INSTRUCTIONS TO FOLLOW:
In the data below, locate each line with the word "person" and list it.

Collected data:
<<<<

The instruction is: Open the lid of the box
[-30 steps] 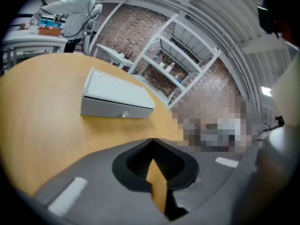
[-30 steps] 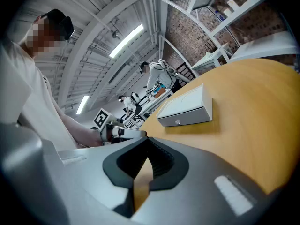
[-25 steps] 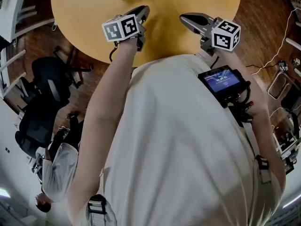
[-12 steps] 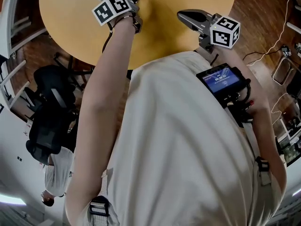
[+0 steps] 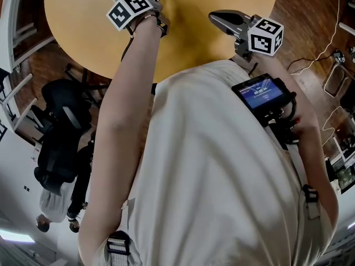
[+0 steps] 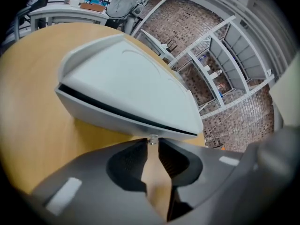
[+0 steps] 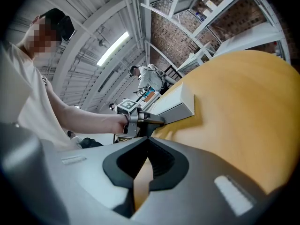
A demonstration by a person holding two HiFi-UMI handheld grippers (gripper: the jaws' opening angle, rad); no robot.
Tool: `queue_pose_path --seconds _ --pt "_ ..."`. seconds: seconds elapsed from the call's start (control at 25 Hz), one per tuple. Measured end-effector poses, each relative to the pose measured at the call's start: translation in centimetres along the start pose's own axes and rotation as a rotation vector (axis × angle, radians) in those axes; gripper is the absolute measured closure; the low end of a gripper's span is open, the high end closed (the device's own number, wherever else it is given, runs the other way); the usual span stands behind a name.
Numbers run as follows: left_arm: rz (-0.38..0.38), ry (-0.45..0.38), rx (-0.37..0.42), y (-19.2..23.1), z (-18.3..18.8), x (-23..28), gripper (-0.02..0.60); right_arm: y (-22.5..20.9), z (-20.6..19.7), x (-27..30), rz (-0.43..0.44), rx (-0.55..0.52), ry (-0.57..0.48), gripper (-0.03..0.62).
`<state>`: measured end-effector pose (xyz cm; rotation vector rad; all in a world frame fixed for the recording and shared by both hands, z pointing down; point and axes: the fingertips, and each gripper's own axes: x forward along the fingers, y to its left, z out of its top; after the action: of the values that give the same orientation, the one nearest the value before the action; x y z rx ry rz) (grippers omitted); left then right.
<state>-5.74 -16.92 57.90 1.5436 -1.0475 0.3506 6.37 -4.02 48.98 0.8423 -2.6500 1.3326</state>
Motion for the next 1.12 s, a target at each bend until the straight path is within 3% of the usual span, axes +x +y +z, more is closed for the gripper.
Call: queue_pose_path --seconds 0.32,0.72,1.12 --pt "-0.01 0.022 -0.003 0.3 -1.0 -0.3 0.51 0.1 0.3 0.3 0.003 -0.01 0.008 0.592" --pt "-0.034 0.078 0.002 1.5 -6.4 -1.3 0.509 0.6 -0.6 0.8 0.022 -0.02 0.027 0.592" --pt "-0.029 0.102 -0.021 2.7 -9.2 -1.1 0.509 0.2 -2.2 0.2 0.015 -0.001 0.029 0.592"
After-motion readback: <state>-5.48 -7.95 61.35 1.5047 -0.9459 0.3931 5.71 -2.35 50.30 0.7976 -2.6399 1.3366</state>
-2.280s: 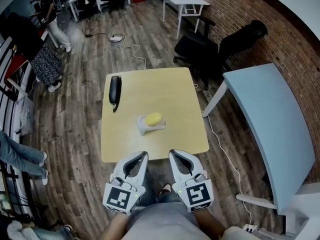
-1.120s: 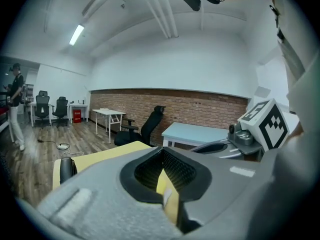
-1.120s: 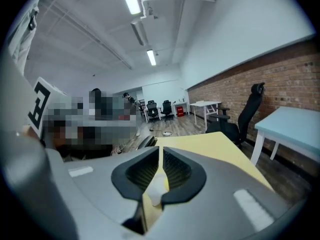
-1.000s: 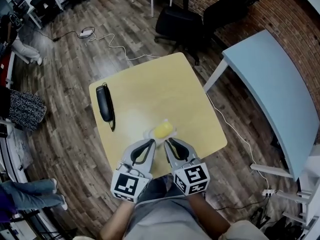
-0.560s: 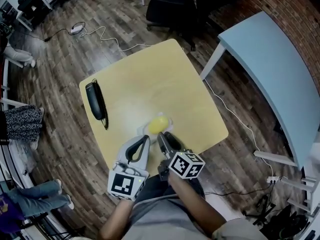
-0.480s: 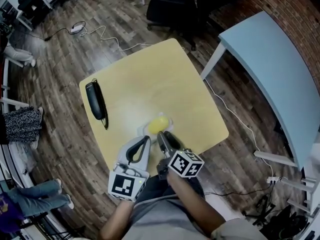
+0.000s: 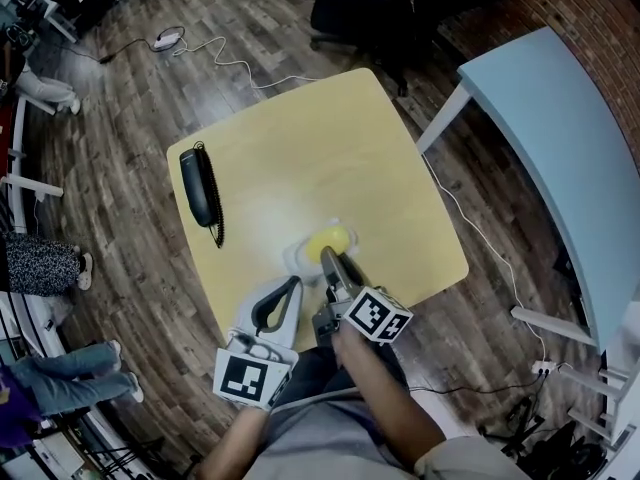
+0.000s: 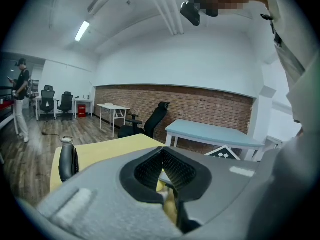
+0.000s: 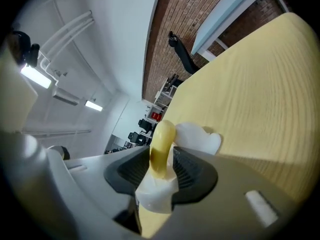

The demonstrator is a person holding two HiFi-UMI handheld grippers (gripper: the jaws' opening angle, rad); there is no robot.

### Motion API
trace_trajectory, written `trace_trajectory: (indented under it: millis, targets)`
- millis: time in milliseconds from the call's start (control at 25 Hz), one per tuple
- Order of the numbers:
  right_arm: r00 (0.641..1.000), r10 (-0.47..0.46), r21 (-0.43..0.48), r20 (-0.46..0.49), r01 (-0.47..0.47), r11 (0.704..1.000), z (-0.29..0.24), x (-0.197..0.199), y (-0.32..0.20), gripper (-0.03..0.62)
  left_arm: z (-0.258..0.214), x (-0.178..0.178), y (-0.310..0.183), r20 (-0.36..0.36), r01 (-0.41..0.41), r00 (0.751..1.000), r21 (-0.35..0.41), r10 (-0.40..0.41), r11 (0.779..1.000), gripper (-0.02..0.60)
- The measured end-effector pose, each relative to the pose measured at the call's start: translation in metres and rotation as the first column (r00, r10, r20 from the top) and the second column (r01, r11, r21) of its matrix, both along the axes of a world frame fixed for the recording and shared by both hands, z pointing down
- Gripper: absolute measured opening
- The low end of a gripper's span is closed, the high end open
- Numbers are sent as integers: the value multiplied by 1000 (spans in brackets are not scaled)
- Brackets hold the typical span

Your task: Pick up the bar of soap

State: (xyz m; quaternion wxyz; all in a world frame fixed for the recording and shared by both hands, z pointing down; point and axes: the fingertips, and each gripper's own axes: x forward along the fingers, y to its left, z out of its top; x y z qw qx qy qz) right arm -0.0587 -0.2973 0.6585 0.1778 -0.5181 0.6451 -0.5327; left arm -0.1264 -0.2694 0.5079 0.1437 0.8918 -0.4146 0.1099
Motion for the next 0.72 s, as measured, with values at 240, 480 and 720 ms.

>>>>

RESPONSE TO THE TASK:
A demonstration by a person holding two HiFi-UMI handheld grippers (gripper: the jaws' opening angle, rad); no robot.
The demonstrator is a person holding two HiFi-UMI handheld grippers (gripper: the jaws' opening angle, rad); there is no robot.

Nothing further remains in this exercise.